The gospel of Luke, as well as the book of Acts, is addressed to a certain Theophilus (cf Luke 1:3). Therefore one would conclude that the book of Acts also originates from the pen of Luke.
Already the church father Ireneus (ca 140-202) mentions that Luke is the author of the book of Acts.Various scholars have also pointed out that the style and the choice of words in Luke and Acts are very similar.
In the book of Acts itself we find two important hints which are important to ascertain the time of writing. First of all Luke mentions the fact that Acts is the sequel to the Gospel of Luke (written around 55-60 AD), and therefore must have been written later.
Secondly Luke at the end of Acts Luke mentions Paul’s two-year imprisonment in Rome.The book will therefore have been written only after the end of this time.It is generally assumed that Paul came to Rome around 60/61AD.
Therefore the earliest that the book of Acts could have been written would have been around 63.
It cannot have been written much later as Luke would then have mentioned the result of the Paul’s case, the fire of Rome and the first great persecution of Christians in 64.

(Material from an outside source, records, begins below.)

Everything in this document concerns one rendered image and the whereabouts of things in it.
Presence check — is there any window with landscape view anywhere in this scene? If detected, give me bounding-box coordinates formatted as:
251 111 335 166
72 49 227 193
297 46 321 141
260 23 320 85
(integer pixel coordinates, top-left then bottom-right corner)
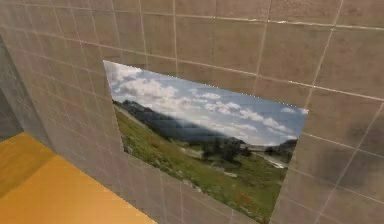
102 59 310 224

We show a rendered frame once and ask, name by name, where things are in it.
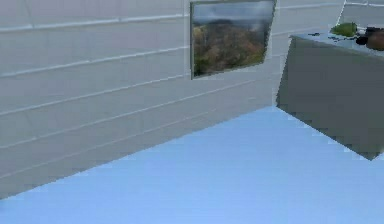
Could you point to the window with landscape view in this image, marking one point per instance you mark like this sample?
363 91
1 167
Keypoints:
226 40

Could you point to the grey counter cabinet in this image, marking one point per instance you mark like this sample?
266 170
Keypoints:
330 93

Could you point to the green lettuce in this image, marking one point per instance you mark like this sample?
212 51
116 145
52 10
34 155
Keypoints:
344 29

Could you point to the small black round object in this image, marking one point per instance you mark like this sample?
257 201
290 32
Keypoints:
361 40

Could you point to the brown round pot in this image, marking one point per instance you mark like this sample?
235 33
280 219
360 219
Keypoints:
376 39

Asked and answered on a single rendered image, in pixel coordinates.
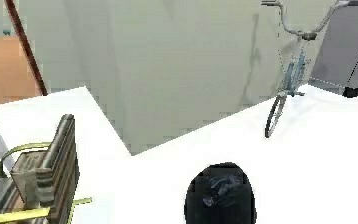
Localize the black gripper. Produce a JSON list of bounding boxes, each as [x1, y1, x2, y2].
[[184, 162, 257, 224]]

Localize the pale blue bicycle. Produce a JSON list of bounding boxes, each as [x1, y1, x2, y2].
[[260, 0, 352, 139]]

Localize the brown door frame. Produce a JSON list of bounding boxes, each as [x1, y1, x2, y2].
[[4, 0, 49, 97]]

As already mentioned, the book of Acts is the second part of a work by which the author wants to give an important person an overview over the beginning of Christianity, i.e. life and death of the redeemer and the beginning of the spreading of the Christian faith.
The title “Acts of the Apostles” does not very well reflect the intention of God, who inspired Luke to this report. A better title would be “The Acts (or the workings) of the Holy Spirit”, because He is the real main character of the book.The presence and working of the Holy Spirit is the dominating mark of the book of Acts.

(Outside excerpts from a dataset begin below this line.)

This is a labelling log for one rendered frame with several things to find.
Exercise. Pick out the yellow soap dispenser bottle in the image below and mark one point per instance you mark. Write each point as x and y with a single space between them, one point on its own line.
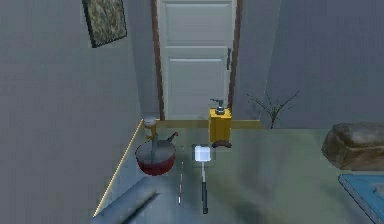
220 128

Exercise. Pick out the small dark brown dish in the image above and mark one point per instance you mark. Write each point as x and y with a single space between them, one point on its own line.
222 144

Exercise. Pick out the pepper shaker with silver cap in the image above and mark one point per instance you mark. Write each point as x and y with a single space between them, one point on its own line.
150 128

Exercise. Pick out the white panelled room door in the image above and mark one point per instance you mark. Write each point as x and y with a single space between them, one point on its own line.
196 60

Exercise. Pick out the red pan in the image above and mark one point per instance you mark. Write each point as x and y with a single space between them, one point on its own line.
155 158

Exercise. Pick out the bare twig house plant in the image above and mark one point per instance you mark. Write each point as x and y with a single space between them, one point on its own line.
272 108

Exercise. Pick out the grey paper towel roll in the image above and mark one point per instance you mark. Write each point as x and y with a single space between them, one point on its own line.
125 205

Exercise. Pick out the brown bread loaf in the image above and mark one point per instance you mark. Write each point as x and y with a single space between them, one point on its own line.
356 146

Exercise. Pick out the blue book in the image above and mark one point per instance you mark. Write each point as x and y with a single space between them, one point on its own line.
365 193

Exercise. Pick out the framed wall picture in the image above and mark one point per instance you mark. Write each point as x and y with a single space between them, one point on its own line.
105 20

The book of Acts also describes the work of the two apostles Peter and Paul. Peter is the human main character in the first 12 chapters, Paul in the second part from chapter 13.The geographical centre of the first part is Jerusalem, of the second Antioch, where the first great assembly of converted heathens was formed.

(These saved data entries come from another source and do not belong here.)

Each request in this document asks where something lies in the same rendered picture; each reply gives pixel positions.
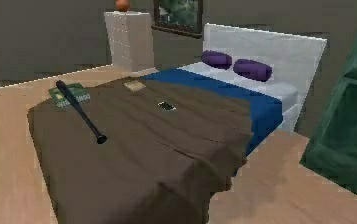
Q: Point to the white bedside cabinet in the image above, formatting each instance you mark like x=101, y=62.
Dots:
x=130, y=41

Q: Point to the black baseball bat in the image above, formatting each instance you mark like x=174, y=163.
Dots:
x=79, y=110

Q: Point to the purple pillow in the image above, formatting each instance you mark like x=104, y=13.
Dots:
x=252, y=70
x=216, y=59

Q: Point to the white bed with brown blanket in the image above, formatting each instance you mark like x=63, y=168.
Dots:
x=159, y=150

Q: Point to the green book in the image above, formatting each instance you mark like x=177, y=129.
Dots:
x=79, y=95

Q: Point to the tan book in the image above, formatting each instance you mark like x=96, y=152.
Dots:
x=134, y=85

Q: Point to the dark framed window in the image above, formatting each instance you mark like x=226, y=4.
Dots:
x=178, y=15

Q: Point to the green cupboard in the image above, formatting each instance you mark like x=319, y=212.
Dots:
x=344, y=126

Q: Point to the orange ball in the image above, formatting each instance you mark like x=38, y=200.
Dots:
x=122, y=4

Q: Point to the black mobile phone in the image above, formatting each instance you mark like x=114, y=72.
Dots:
x=166, y=106

Luke does not mention his own name at all, although he accompanied Paul on more than one journey, which can be concluded from the so-called “we-paragraphs”.
On the first journey to Asia minor (around 46-49 AD) Paul was accompanied by Barnabas (Acts 13; Acts 14; Acts 15:1-33), on the second journey to Asia minor and Greece (around 51-54 AD) by Silas (Acts 15:40-41; Acts 16; Acts 17; Acts 18:1-22); later Timothy joined them (Acts 16:1-3), and in Troas Luke joined them for the first time (Acts 16:8-10 – “we”). Then Luke stayed at Philippi (Acts 16:40 – “they”).
When Paul came again to Philippi on his third journey (around 54-58AD, Acts 18:23-28; Acts 19; Acts 20; Acts 21:1-26) Luke was still there, because now we have another “we-paragraph” (Acts 20:5-38; Acts 21:1-10).Now Luke accompanies the apostle again to Jerusalem.Finally, he belonged to those who sailed with Paul from Cesarea to Rome (Acts 27; Acts 28:1-16).
The book of Acts is the link between the Gospels and the Epistles. Its subject and intention is nicely summarised by the words of the Lord in chapter 1:8: “But ye will receive power, the Holy Spirit having come upon you, and ye shall be my witnesses both in Jerusalem and in all Judaea and Samaria and to the end of the earth.”